Indian model and beauty queen (born 1993)

Aaital Khosla is an Indian model and beauty queen. She was crowned Glamanand Supermodel India and represented India at the Miss Earth 2015 pageant held in Vienna, Austria.

==Personal life and career==
===Early life and education===
Aaital was born in Chandigarh in a business/political family. She attended St. Stephen's School, Chandigarh and later went to MCM DAV College for Women for further studies.

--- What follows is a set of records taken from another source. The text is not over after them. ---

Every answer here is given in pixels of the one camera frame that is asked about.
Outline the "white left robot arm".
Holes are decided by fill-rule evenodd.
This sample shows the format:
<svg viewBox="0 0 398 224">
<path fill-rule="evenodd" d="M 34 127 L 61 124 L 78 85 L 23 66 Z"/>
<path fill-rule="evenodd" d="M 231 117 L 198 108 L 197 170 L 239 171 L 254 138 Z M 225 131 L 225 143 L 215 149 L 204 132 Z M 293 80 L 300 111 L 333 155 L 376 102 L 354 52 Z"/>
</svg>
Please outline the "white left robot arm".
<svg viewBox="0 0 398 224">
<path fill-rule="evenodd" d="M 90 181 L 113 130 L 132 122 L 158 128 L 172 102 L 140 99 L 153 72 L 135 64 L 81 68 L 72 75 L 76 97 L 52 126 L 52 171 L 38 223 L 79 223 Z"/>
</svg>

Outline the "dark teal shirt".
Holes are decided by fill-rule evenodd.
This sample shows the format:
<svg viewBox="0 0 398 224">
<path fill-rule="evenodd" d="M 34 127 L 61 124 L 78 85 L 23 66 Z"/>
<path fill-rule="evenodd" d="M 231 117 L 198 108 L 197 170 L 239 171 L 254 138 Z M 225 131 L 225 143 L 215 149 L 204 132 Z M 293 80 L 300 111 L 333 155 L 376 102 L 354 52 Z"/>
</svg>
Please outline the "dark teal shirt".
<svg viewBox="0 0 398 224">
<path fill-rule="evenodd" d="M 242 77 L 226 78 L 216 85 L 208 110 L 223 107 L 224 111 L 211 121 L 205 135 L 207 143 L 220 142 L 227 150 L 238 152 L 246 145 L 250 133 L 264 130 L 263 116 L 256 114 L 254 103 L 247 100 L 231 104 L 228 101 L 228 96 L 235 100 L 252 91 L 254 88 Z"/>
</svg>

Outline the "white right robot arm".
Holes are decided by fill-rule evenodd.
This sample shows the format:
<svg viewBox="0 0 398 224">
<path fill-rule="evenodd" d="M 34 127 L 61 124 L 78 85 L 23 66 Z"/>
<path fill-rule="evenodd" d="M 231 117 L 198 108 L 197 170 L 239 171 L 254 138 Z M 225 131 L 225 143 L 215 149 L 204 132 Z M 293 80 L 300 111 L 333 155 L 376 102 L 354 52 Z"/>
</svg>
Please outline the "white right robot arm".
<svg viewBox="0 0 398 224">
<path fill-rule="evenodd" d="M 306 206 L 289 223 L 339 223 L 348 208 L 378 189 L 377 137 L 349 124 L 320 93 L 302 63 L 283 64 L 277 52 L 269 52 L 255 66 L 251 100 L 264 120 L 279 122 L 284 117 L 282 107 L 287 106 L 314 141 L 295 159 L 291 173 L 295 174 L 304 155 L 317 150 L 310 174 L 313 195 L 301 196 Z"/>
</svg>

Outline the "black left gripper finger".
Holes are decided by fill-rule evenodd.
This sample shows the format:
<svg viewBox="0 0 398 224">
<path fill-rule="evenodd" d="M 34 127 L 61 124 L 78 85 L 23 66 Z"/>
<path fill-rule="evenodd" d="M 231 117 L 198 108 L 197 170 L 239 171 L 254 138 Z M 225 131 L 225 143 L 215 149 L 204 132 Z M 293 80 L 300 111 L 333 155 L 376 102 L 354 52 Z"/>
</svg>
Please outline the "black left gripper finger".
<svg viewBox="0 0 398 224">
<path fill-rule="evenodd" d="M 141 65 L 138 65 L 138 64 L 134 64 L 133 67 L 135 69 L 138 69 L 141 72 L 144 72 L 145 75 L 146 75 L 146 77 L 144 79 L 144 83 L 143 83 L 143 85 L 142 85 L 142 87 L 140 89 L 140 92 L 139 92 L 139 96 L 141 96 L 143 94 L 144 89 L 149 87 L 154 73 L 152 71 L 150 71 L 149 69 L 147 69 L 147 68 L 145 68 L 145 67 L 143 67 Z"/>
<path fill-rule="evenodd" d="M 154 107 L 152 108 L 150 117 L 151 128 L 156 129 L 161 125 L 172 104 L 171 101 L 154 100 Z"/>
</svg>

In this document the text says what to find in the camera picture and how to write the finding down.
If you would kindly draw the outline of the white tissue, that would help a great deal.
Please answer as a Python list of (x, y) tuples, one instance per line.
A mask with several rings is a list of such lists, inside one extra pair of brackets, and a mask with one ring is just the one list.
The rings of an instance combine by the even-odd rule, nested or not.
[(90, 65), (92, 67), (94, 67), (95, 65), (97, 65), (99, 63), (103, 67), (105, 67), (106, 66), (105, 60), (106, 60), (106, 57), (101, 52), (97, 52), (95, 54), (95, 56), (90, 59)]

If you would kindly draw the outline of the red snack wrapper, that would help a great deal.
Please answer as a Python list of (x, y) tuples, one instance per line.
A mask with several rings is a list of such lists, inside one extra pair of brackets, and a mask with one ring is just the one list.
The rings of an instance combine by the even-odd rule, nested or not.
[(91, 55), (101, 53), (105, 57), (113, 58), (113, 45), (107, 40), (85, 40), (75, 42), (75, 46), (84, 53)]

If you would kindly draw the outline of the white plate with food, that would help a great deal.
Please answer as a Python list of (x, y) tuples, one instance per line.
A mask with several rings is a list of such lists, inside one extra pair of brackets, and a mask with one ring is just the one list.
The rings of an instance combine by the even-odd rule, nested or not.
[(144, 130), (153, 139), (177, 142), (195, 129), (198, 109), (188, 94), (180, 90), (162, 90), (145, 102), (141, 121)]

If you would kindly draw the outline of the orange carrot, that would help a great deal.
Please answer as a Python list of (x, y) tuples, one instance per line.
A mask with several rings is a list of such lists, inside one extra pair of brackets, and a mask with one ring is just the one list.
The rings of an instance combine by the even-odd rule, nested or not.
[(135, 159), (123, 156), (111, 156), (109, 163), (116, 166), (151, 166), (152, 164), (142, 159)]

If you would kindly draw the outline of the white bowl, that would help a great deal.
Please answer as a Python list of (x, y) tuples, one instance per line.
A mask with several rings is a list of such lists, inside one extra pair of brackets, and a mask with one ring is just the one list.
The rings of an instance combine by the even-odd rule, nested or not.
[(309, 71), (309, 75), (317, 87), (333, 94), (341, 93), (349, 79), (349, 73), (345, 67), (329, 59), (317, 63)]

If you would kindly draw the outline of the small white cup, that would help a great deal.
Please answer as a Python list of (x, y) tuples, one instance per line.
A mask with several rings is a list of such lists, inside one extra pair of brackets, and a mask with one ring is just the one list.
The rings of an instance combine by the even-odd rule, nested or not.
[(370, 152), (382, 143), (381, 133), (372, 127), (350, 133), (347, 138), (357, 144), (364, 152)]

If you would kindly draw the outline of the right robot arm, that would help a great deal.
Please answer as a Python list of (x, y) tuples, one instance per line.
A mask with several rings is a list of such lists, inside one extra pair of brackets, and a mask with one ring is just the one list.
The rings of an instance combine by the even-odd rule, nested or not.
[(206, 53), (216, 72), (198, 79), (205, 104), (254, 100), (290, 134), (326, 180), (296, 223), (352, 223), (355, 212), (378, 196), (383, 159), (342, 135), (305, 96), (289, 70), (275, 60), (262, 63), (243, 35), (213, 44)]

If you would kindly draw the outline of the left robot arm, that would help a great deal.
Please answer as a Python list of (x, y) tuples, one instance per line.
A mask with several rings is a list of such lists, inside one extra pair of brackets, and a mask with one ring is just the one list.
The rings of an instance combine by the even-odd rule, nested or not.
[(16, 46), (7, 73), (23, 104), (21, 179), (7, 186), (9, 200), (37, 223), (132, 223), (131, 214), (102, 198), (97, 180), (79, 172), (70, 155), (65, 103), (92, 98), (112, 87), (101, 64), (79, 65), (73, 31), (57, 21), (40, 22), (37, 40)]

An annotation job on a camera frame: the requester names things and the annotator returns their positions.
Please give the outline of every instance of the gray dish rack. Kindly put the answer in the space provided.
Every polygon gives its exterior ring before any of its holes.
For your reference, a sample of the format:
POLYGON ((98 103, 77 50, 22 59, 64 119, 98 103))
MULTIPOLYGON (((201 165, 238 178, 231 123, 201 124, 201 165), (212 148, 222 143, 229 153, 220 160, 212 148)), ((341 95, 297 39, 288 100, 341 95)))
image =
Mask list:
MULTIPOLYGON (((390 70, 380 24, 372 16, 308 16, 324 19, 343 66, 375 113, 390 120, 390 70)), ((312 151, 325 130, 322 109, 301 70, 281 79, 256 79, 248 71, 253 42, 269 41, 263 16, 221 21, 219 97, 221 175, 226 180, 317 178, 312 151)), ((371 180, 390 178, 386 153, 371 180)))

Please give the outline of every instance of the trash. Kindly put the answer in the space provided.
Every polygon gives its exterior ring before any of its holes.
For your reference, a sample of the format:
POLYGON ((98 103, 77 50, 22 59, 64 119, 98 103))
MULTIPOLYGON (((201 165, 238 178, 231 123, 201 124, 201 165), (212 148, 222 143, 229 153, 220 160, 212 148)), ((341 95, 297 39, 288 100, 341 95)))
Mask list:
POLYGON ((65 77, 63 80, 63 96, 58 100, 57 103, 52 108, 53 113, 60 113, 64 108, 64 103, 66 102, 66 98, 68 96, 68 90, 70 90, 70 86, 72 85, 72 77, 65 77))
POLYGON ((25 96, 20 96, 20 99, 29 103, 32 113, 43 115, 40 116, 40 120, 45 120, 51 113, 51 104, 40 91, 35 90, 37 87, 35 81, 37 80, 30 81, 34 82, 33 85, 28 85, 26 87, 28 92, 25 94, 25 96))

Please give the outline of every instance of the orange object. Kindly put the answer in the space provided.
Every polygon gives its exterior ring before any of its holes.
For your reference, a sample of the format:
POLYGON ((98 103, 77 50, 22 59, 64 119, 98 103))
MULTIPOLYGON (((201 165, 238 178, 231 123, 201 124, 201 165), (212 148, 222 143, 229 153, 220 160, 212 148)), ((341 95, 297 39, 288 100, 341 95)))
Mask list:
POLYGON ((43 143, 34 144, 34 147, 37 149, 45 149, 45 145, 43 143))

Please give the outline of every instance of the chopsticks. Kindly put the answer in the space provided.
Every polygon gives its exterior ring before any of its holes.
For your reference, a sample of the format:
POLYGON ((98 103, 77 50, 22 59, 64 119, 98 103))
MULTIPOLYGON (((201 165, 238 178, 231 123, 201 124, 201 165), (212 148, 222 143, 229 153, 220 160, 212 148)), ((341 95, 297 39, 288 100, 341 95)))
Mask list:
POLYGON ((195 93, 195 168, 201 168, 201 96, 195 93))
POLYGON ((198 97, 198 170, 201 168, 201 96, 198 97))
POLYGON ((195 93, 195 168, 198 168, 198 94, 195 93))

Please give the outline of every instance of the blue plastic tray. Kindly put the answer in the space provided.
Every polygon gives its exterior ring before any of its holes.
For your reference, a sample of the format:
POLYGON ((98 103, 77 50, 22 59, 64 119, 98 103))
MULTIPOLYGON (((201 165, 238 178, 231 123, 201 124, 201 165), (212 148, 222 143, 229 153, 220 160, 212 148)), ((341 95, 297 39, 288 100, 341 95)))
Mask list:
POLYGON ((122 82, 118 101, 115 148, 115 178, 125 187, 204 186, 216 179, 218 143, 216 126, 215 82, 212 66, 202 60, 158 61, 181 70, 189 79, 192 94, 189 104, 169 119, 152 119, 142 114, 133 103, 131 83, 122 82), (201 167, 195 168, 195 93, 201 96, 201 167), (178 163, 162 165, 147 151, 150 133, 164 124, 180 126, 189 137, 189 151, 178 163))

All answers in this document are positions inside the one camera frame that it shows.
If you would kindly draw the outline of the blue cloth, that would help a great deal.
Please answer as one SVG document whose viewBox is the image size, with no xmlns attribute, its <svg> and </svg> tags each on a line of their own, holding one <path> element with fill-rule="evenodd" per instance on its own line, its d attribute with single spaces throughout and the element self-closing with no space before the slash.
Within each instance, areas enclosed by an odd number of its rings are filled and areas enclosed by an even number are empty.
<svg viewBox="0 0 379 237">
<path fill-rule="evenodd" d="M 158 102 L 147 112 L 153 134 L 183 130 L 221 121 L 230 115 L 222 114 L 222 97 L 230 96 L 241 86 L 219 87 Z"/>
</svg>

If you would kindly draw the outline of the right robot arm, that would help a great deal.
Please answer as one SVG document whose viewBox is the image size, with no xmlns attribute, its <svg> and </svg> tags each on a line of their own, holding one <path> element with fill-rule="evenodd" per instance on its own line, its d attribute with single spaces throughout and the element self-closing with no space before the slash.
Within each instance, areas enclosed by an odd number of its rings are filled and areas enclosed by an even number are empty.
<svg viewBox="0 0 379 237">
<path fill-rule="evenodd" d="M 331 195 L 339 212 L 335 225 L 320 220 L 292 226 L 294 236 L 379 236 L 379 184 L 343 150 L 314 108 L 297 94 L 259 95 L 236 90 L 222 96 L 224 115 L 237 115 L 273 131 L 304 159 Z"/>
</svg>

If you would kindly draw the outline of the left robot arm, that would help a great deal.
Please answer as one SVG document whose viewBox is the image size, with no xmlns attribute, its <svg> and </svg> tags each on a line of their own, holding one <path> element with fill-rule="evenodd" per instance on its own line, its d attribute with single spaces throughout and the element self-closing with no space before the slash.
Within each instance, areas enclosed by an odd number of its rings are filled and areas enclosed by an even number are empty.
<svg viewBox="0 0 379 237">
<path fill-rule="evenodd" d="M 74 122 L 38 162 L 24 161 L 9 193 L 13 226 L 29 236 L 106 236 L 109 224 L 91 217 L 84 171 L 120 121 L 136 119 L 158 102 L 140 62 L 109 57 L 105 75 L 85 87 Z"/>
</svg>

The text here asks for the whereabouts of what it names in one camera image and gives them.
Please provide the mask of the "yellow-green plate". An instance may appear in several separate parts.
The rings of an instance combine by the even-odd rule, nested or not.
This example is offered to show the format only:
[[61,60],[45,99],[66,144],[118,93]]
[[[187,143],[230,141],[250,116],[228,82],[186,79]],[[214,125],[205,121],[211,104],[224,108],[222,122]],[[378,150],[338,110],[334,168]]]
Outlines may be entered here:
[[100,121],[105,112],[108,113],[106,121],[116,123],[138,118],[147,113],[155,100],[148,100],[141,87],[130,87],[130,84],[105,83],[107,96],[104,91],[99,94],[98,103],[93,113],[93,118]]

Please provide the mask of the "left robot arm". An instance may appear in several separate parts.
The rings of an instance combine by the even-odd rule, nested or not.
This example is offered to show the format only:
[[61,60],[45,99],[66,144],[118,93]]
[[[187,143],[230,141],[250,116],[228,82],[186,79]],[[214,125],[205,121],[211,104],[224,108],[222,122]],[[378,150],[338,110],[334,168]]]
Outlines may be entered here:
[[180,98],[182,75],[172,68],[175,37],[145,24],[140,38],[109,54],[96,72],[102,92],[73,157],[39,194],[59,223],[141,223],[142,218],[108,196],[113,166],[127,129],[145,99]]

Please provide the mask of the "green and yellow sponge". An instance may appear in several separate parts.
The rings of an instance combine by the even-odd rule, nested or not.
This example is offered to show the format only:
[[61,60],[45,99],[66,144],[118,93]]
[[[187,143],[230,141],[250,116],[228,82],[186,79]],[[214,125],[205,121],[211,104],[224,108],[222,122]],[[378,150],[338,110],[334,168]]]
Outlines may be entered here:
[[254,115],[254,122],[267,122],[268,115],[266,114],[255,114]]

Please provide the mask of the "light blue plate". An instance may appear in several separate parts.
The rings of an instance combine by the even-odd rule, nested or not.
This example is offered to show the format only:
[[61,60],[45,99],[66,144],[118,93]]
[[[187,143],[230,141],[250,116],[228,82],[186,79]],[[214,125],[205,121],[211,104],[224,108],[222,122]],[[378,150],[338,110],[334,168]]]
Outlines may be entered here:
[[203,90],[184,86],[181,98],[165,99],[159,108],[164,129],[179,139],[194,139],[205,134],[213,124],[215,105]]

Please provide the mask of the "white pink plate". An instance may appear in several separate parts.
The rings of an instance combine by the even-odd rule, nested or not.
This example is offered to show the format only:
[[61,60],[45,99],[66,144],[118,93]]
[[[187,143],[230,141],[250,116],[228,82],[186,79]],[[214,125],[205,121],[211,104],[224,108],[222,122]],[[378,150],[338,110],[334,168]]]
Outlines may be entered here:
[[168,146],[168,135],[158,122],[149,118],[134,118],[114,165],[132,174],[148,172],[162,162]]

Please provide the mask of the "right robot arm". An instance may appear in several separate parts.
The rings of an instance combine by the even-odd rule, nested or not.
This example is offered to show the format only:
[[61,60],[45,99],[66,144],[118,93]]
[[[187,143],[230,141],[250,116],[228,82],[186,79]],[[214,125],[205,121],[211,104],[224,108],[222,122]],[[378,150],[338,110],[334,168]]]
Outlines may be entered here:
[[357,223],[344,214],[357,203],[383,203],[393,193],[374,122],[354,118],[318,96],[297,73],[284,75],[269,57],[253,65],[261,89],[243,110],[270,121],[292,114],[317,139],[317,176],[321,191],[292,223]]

===Career and beauty pageants===
In December 2015, she competed in the Femina Miss India Delhi contest held at Hyatt Regency, Gurgaon, where she placed in the Top 6 and won "Miss Fashion Icon" sub-award. The same year she participated in the Palash National Beauty Pageant Chandigarh 2015 contest and was declared 1st Runner Up. Later, she entered the Palaash National Beauty Pageant 2015 and was crowned the eventual winner.

She competed in the second edition of Glamanand Supermodel India, the national preliminary for Miss Earth pageant in India and was crowned the winner at the conclusion of the final event held on 4 November 2015 at Courtyard Marriott Hotel in Gurgaon. Apart from winning the main title she also won three special awards at the pageant: Miss Internet, Miss Eco-Tourism and Miss Productive Beauty. She succeeded Mohini Raaj Puniya as Glamanand Supermodel India and Alankrita Sahai as Miss Earth India.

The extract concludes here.